[epistemic status: assorted thoughts on something I’ve not heard discussed, nothing high confidence]
In the moderately near future we may be able to save all notable audio at very low cost (likely freemium) from our mobile phones, due to the ability to automatically filter/save only parts where voices are detected using machine learning techniques plus lower data transmission and storage costs (storage has had a moore’s law equivalent which was interrupted by the 2011 floods in Thailand). Uploading parts in real time will also be an option, for those concerned with device theft or destruction.

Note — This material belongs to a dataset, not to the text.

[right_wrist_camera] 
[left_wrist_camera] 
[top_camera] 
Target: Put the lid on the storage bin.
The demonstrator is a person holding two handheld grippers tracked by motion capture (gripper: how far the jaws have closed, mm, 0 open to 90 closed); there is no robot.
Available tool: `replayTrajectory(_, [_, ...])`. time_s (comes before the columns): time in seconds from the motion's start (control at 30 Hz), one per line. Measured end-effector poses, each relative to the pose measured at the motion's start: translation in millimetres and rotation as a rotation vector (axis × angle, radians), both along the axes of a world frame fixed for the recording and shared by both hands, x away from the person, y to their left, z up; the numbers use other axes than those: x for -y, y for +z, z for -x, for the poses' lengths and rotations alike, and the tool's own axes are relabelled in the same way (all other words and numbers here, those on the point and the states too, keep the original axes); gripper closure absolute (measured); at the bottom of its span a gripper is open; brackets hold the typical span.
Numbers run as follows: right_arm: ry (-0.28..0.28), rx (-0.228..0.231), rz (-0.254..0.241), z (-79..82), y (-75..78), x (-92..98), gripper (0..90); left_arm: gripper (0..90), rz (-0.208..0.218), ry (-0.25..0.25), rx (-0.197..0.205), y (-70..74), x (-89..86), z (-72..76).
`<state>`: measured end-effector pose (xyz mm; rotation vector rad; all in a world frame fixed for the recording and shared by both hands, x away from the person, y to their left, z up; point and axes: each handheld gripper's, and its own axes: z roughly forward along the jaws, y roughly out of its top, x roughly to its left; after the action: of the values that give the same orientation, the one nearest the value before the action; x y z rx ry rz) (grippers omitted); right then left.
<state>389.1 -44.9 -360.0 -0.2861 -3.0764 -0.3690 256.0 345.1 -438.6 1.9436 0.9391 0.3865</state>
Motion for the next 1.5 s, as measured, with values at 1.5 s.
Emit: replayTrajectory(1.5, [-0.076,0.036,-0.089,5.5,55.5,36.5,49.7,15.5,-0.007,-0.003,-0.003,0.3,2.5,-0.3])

A little further off, perhaps not until wearables or mini-drones are commonplace, continuous video recording becomes an option (again, with uninteresting sections heavily compressed using machine learning trained to extract important features/only save the full details of particularly significant events).
The implications of having cheap, effective, automatic personal surveillance on society seem likely to be very significant, but it’s something I’ve rarely heard discussed (unlike, for example, mass surveillance by states). I’ve been thinking about this for a while, and have done some cursory googling (unsuccessful, due to the volume of information about other types of surveillance/not knowing the right search terms). I’ll lay out a few of my uncertainties and predictions for once this becomes widespread, though these are preliminary thoughts rather than things I am highly confident about:
1. Events/Gossip becomes verifiable
Rather than just hearing things on the grapevine, in some situations it will be possible to actually hear a conversation for yourself (especially if an accusation is made). There would likely be strong and complex social stigmas around this in at least some subcultures, but I suspect that at least *defensively* using this will be somewhat common.
The social implications here are likely some of the most significant, but also some of the hardest for me to predict.
2. Many crimes are much more risky
Muggings are easier to trace (especially if microdrones are available to respond very rapidly, and are requested automatically). Trespassing, recreational drug use, and other similar crimes too since only one person has to have the app running to incriminate the group. Social pressure is effective (especially using “you’re incriminating yourself”), but there’s always a risk that someone just forgets to turn it off. Repeatedly verifying that an app is not running would be socially costly in at least some circles, automatically verifying may or may not be a thing which is easily available.
3. Serious/controlling abuse is easier to commit, but abuse in general is easier to uncover
Abusive relationships or family structures would be able to more closely monitor the behaviour of victims in order to control them (or give a stronger illusion of such, to create a personal panopticon), but the abuses towards them could, if the victim has or gains access to the recordings, be uncovered along with strong proof.
Workplaces will have to respond. I could imagine some embracing it as a way to verify employee and customer conduct (perhaps automatically), while some ban it in (to avoid exposing bad working conditions or outcry about humans being monitored by machines).
5. At some point it will be easy to fake recordings
Once we can autogenerate/restyle audio undetectably, you start to run into forgery problems. This could be mitigated by recording defensively and having all recordings cryptographically signed.
Police body cams and mobile phone recordings are the early steps, but in a world where by default everything gets recorded many legal proceedings would be simplified in ways which modify incentives around different classes of action.
For example, alibis become significantly based around recordings. Parental custody hearings get to hear the actual disputes.
7. Maybe none of this happens because of outcry?
Some of the social changes are moderately significant. I can imagine there being quite a bit of pressure against it, though I find it hard to imagine a generally successful way of preventing audio recording apps.
Q: How low can you get power use?
If there’s no low-power way to run this, perhaps it would have an unacceptable cost in terms of battery life?
Q: How accurately can you identify humans by voice using neural nets or similar?
Face recognition is already 70% accurate from photos. Perhaps voices are too similar to pin an identity to (or requires very high audio quality). This claims that voices are captured at airports, which is mild evidence that this can be done, but maybe they only narrow people down a bit. Would be interested in relevant links/papers.
Overall it seems like a likely future change which gets insufficient attention considering the possible scale of effects. It’s probably not in the top 10 technological changes of the next 10 years, but it’s still notable enough that I’m surprised I’ve literally never heard or anyone talking about it or found an article on it.
Though perhaps I’m just reading the wrong places and someone can give me search terms to some existing analysis of this?